California’s New Anti-Affiliate “Amazon Tax” Law
Recently the state of California (Gov Jerry Brown) signed the Affiliate Nexus Tax Law into effect. Basically it forces out-of-state retailers to pay taxes on sales within the state.
Amazon.com and their affiliate program seem to be quite threatened by it to the point that Amazon has sent letters to its affiliates in California (and other states that passed similar laws) that they will be removed from the program.
Here what the LA Times had to say about it in their article:
“The online sales tax law, AB 28 1x, would seek to force online retailers who have no physical presence in California, such as Amazon.com, to collect the same levies as bricks-and-mortar stores. Lawmakers calculated it would net the state $200 million.”
From my understanding of the whole thing, it seems like this will thin the margins for retailers using affiliates in states that have passed these laws. In Amazons case they are just choosing to avoid paying the taxes by not having any affiliates in that state.

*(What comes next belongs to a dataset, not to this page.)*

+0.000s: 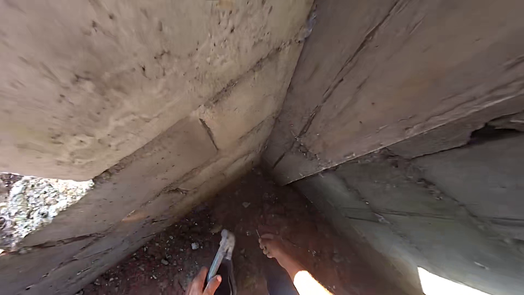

Amazon’s Jeff Bezos is obviously pretty upset with the whole measure and is fighting it pretty hard. Last month at a Shopping Summit he stated:
“In the U.S., the Constitution prohibits states from interfering in interstate commerce, and there was a Supreme Court case decades ago that clarified that mail-order companies, because the Internet didn’t exist then, would not be required to collect sales tax in states where they didn’t have what’s called a nexus.”
More reading about the California’s new tax law:
- California passes amazon tax law
- Amazon drops california in growing e-commerce affiliate tax law war
- Amazon Associates program in California to be terminated
- Affiliate Nexus law on threshold
Thoughts? Do you agree with Jeff Bezos that this law is unconstitutional?